Le PCE « core », la mesure privilégiée de la Réserve fédérale, a progressé de 0,1% sur un mois après +0,3% en mai. En glissement annuel, l’inflation sous-jacente a légèrement reflué à 3,3% contre 3,4%, en ligne avec les estimations mais toujours au-dessus de l’objectif de 2% de la banque centrale. Après la publication, le dollar américain a peu varié ; l’indice du dollar (DXY) reculait d’environ 0,17% sur la séance, autour de 100,65.
Implications pour les marchés des changes et des dérivés
Avec un PCE de juin en baisse à 3,7% et un core à 3,3%, la trajectoire de désinflation graduelle de la Réserve fédérale reste intacte. Alors que l’indice du dollar se maintient quasi inchangé près de 100,65, nous anticipons des marchés de change majeurs cantonnés à des ranges au cours des prochaines semaines. Pour les traders de dérivés, cette absence de volatilité immédiate suggère que les stratégies agressives de rupture (« breakout ») pourraient sous-performer.
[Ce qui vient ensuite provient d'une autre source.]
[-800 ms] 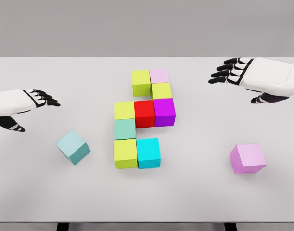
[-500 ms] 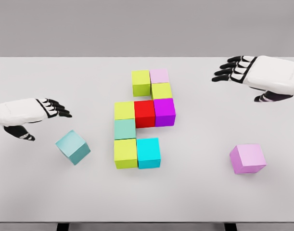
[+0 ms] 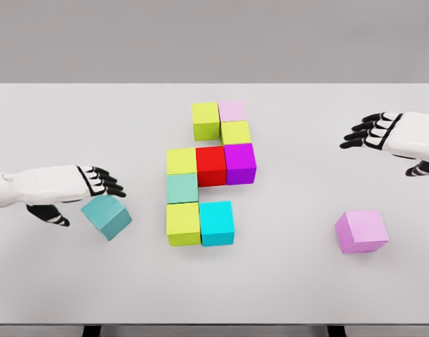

Étant donné que les chiffres ont parfaitement correspondu aux attentes, la volatilité implicite des options de court terme devrait encore se contracter. Nous recommandons aux traders d’envisager des stratégies de vente de prime via des iron condors sur l’EUR/USD, une paire qui a tendance à se stabiliser lors de ces phases de désinflation calme. Historiquement, lorsque l’indice du dollar évoluait autour de 101 lors de précédents cycles d’assouplissement, les stratégies profitant de l’érosion temporelle (theta decay) offraient les rendements les plus réguliers.
Perspectives sur les taux d’intérêt et stratégie actions
Sur les taux, les futures sur le Secured Overnight Financing Rate (SOFR) intègrent désormais une trajectoire de politique monétaire de la Fed très lisible pour le reste de l’année. Il convient de privilégier le « belly » de la courbe, en utilisant des spreads calendaires sur options de Treasuries afin de capter de subtils ajustements liés à la normalisation de la courbe des rendements. Les rendements des Treasuries réagissant peu, les stratégies en butterfly restent un positionnement attractif, à risque contenu.
Côté actions, la désinflation régulière soutient un environnement constructif pour les options sur indices. Nous conseillons d’acheter des puts de protection bon marché sur le S&P 500, d’autant que le VIX évolue à un niveau relativement bas de 13,2. Cette assurance peu coûteuse protège les portefeuilles contre d’éventuels assèchements de liquidité en fin d’été ou des changements de régime inattendus en août.